しかし、今回ばかりはその加護が裏目に働いたのだろう。たった二人を残して、目の前の神獣と天使の相手をする羽目になっている。

扉が開く。その奥から現れたのは、無数の戦士たち。

 

「あれは……」

 

王子が警戒の念を強める。現れた戦士達、そのいずれもが尋常な存在では無かった。双剣を持つ者、長槍を持つ者、弓を持つ者、斧、そして神官のような風貌の者。そのいずれもが王子を、そして褪せ人をして油断ならない存在として警鐘を鳴らしていた。そんな戦士達が、今なお続々と扉の奥から現れ続ける。

 

「——神獣エインヘリヤル。それは在りし日の英雄達の姿を蘇らせ、滅びの力として振るう者。その全てがエインヘリヤルであり、討ち滅ぼした所で蘇り続けます。今の貴方達では手に余る存在でしょう」

 

天使の言葉に、褪せ人も内心で同意する。たった二人で相手するのは到底困難な相手。しかし、撤退など、目の前の天使達が許してくれる筈も無かった。

 

「王子、王国へ戻り、討伐隊を編成しろ。時間は稼いでやる」

 

「時間を稼ぐって…いくらお前でもそんな事…」

 

この状況を前に、常の如く言い放つ褪せ人に、頼もしさを感じつつも今回ばかりは同意しかねた。いくら褪せ人でも、不死の英雄の軍勢を前に生き残る等不可能だと、王子は思った。

 

「そうだな、だが、アテはある。私は出来ない事は言わない」

 

この状況に、しかしアテはあるのだと言う褪せ人に王子は逡巡し、今までのこの男の成した事を考える。そして今、己が成すべき事は何か。それを思えば、答えは出た。

 

「……分かった。だが、忘れるな。お前が負けたとて誰も責めないんだ。全部、背負う必要なんてない。お前がどう思っていようと、お前は俺達の大切な仲間なんだ。絶対に生き残れ。逃げたって、俺達が絶対に何とかしてみせるから…!」

 

「無論、私は死ぬつもりはない。行け、お前にはお前にしか出来ない事がある。私がその道を示してやる」

 

その言葉を最後に、今度こそ王子がこの場を走り去る。それでいい。王国軍が来れば、神獣相手でも勝ちの目はあるだろう。あの男が英雄だと言うのなら、その道を整えてやるのに否やは無かった。

 

「王子を逃しましたか。しかし、時間稼ぎ等、貴方一人で出来るとでも?エインヘリヤルと我々天使を前に、無謀を通り越して愚かとしか言いようがありません」

 

事実であった。エインヘリヤルから現れた英霊。それら一体一体を相手にするのなら、勝つ事は容易。
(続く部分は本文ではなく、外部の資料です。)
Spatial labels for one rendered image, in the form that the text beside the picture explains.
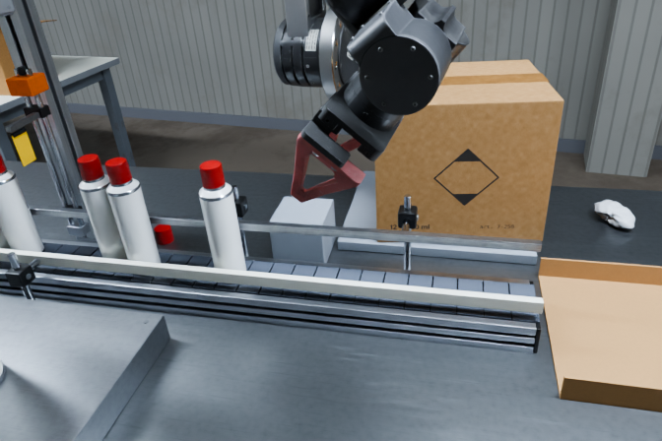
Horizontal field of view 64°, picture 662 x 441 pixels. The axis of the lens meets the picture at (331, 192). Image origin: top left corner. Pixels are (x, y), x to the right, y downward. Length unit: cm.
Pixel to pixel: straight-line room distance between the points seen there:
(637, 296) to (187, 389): 71
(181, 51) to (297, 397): 350
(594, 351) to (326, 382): 38
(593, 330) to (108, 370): 70
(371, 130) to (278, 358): 45
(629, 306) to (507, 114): 35
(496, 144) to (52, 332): 75
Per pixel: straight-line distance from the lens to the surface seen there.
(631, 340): 90
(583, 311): 93
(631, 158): 327
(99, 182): 92
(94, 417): 77
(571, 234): 111
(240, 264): 88
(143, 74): 435
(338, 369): 80
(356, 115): 48
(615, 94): 312
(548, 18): 326
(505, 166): 94
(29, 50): 107
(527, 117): 91
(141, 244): 93
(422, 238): 82
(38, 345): 91
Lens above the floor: 142
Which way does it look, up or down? 29 degrees down
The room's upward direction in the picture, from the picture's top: 4 degrees counter-clockwise
だが、複数を相手に、それも天使の援護も加わるとあっては不可能であった。

 

——だが、それは一人であったならの話だが

 

褪せ人が懐からある物を取り出す。それは、霊喚びの鈴と呼ばれる道具であった。この世界には還魂碑が無く、彼らを呼ぶ条件が整わなかった。もはや無用の長物であると、半ば使用するのを諦めていたのだが。
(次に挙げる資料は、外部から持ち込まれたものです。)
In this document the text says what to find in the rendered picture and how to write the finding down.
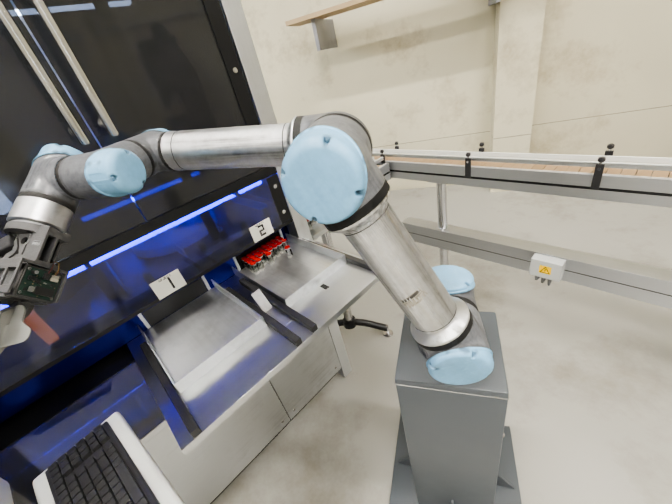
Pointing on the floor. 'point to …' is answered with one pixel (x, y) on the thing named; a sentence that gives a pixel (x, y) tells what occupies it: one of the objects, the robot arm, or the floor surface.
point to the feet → (366, 325)
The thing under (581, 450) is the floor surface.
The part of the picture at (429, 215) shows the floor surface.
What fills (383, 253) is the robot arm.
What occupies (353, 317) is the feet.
褪せ人が霊喚びの鈴を鳴らす。鈴の音が、静かに響き渡る。それに応えるようにして、三匹の狼、その霊体が姿を現した。

 

「霊体ですか…。しかし、たった三匹の狼、それで一体どうしようと言うのです」

 

無事、召喚出来たことに褪せ人が静かに安堵する。アテはあると言った手前、確信こそあったが、実際に目にするまではどうなるか分からなかった。この地が英霊達の眠る場所であるからか、あるいは目の前のエインヘリヤル達が原因かは分からないが、ついぞ喚ぶことの叶わなかった彼らを喚ぶ事が出来た。——そして、恐らくそこに何の制限もない。

 

「これは…一体何が起きて…!?」

 

戸惑う天使を前に、褪せ人が再度霊喚びの鈴を鳴らす。最早確信があった。今、この時この場に限って、己は狭間の地ですら出来なかった事をやろうとしている。
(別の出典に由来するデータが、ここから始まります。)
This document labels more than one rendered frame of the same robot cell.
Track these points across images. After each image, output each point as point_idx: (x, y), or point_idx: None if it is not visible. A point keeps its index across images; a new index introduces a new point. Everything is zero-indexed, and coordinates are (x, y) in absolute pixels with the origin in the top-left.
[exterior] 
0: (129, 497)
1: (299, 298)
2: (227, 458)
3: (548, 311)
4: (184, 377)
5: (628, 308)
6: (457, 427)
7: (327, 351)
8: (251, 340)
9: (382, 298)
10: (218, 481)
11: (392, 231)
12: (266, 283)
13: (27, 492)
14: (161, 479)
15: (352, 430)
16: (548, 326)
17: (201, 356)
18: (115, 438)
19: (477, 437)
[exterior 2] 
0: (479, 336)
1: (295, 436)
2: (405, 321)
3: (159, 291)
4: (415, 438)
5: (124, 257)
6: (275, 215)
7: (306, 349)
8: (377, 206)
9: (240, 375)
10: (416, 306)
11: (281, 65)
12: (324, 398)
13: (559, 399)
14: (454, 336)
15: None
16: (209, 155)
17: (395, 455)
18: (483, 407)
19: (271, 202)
果たしてそれは、褪せ人の思惑通りに実現した。鈴の音が響く度、青白い霊体達が出現する。鎧を纏った歴戦の戦士から見るも悍ましい怪物、あるいは戦う事が出来るのかおおよそ怪しいものまで。雑多極まる霊体が次々と褪せ人の周りに召喚されていく。

 

「私はこの地で学んだ事がある。即ち——数とは力なのだ」

 

英霊と天使達を前に混沌とした群勢が立ち塞がる。褪せ人が武器を構え、それに応える様にして霊体達も戦闘態勢を整える。久しい戦場を前に、話す術を持たない霊体達が、声無き声を上げた気がした。




遺灰はバランス考えて制限しないと…→制限無くなったならやりたい放題して良いよね。がエインヘリヤル戦のコンセプトです。